中文摘要：

目的制备心肌保护药物^35S-炔丙基半胱氨酸（35^S-propargyl—cysteine，35^S-SPRC）并以其为示踪剂研究SPRC在SD大鼠体内的生物学分布。方法以半胱氨酸为起始原料合成非标记的SPRC，通过冷试验确定合成路线、反应条件及分析鉴定方法。在此基础上，以35^S-L-半胱氨酸为原料合成35^S-SPRC，35^S-SPRC的鉴定采用TLC法及放射自显影法。按实验要求，将35^S—SPRC配制成一定比活度的放射性溶液。取SD大鼠18只，随机分成3组，按15mg／kg的剂量通过灌胃给药35^S-SPRC。在不同时相将大鼠处死，取各脏器，称重、匀浆、消化，用液体闪烁计数器测定各样本的放射性活度。结果最终产物35^S-SPRC的TLC结果与SPRC完全一致，35^S-SPRC的放化纯度大于95％。大鼠体内的生物学分布表明35S-SPRC在大部分器官内0．5h达到峰值。结论运用35^S-SPRC能准确地测定SPRC在大鼠体内的生物分布。

英文摘要：

Objective To prepare 35^S-propargyl-cysteine （35^S-SPRC） and through the isotopic tracer method to measure the biodistribution of SPRC in vivo of SD rats.

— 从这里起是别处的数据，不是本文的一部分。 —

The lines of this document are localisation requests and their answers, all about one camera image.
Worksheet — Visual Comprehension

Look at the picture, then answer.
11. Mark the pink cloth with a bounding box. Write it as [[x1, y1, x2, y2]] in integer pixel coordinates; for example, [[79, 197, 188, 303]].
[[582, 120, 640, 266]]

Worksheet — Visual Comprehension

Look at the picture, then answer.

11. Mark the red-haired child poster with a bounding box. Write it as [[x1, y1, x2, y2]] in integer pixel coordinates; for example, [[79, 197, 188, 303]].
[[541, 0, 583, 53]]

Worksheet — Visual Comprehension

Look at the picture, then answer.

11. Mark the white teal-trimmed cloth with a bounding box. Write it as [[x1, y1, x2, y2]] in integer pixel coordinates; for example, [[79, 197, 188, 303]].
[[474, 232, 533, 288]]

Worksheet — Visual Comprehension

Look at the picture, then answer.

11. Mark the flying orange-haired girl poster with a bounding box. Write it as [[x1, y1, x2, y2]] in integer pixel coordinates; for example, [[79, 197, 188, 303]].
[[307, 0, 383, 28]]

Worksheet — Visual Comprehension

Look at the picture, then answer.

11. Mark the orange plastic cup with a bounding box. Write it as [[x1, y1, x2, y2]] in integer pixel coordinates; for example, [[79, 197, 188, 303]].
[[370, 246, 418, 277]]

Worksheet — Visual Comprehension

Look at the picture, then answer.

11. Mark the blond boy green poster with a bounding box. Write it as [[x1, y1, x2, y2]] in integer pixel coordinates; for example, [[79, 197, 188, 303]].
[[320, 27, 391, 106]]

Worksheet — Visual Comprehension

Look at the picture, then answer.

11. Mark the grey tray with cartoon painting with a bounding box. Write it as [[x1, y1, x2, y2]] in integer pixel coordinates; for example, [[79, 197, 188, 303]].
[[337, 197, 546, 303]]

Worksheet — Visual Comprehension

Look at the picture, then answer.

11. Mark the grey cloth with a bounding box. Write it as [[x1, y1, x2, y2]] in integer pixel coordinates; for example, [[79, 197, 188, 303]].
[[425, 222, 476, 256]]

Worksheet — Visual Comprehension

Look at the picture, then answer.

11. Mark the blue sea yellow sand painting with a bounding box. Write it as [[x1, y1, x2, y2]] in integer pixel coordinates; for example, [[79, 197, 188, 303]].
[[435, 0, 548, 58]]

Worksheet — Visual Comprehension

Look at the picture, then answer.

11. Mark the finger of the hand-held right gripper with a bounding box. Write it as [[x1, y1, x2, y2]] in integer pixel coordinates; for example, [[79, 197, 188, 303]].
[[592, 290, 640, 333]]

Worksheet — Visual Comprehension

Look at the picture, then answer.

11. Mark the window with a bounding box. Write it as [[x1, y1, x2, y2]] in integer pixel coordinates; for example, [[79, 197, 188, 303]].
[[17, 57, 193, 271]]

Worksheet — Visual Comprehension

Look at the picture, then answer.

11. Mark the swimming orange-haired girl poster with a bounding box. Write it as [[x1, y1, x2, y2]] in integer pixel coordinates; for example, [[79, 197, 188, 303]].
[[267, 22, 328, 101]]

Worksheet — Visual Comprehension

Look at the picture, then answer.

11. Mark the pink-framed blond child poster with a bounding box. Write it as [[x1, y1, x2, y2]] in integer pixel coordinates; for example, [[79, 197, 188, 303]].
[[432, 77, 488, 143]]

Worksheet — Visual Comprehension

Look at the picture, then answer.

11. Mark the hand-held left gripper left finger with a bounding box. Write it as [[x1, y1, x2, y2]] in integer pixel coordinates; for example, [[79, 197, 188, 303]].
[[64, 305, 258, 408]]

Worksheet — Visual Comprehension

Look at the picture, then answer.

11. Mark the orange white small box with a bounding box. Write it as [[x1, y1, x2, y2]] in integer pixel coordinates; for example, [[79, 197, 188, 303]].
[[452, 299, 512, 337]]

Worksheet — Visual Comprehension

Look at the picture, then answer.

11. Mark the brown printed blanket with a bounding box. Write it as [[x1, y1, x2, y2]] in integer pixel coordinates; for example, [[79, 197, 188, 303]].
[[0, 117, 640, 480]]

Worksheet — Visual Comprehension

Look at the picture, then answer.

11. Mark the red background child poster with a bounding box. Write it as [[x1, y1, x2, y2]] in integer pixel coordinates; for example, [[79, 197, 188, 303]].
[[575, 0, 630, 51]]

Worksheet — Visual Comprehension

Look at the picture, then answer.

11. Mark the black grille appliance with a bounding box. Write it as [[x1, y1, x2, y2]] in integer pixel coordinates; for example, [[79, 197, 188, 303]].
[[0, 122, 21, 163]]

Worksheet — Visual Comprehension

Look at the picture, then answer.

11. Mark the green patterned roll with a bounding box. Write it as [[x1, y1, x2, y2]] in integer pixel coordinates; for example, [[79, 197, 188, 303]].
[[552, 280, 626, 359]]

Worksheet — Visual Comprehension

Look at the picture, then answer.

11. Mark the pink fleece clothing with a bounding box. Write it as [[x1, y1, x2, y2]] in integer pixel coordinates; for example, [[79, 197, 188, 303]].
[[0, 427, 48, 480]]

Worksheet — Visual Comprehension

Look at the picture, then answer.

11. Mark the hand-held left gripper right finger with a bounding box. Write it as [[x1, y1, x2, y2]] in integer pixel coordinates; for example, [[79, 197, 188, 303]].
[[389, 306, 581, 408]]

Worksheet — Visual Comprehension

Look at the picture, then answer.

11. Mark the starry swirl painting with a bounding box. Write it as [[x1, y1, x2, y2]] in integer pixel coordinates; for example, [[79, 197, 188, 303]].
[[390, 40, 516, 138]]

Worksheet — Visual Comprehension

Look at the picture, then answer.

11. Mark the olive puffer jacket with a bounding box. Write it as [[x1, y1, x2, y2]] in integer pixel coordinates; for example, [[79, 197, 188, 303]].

Methods Non-radioactive labelled SPRC was synthesized by the starting material of cysteine and the synthetic route, reaction conditions and analytical identification were determined by the acquiration. On this basis,35^S-L-cysteine was used to make 35^S-SPRC, whose identification involved methods of TLC and phosphorus screen device autoradiography. To meet the experimental requirements,35^S-SPRC was prepared in certain specific activity and radioactive concentration. Eighteen SD rats were randomly divided into 3 groups. 35^S-SPRC of 15 mg/kg was given intragastrically. The rats were killed at different time points with viscera organs first taken out,then homogenized, solubilized, and the liquid scintillation gauge was used to determine the radioactivity of each sample. Results TLC behavior of 35^S-SPRC was completely as same as SPRC, with its radiochemical purity being higher than 95%. The biological distribution in rats showed that, within half an hour, 35^S-SPRC could reach its peak concentration in most organs.Conclusions The use of 35^S-SPRC can accurately determine the SPRC biodistribution in rats.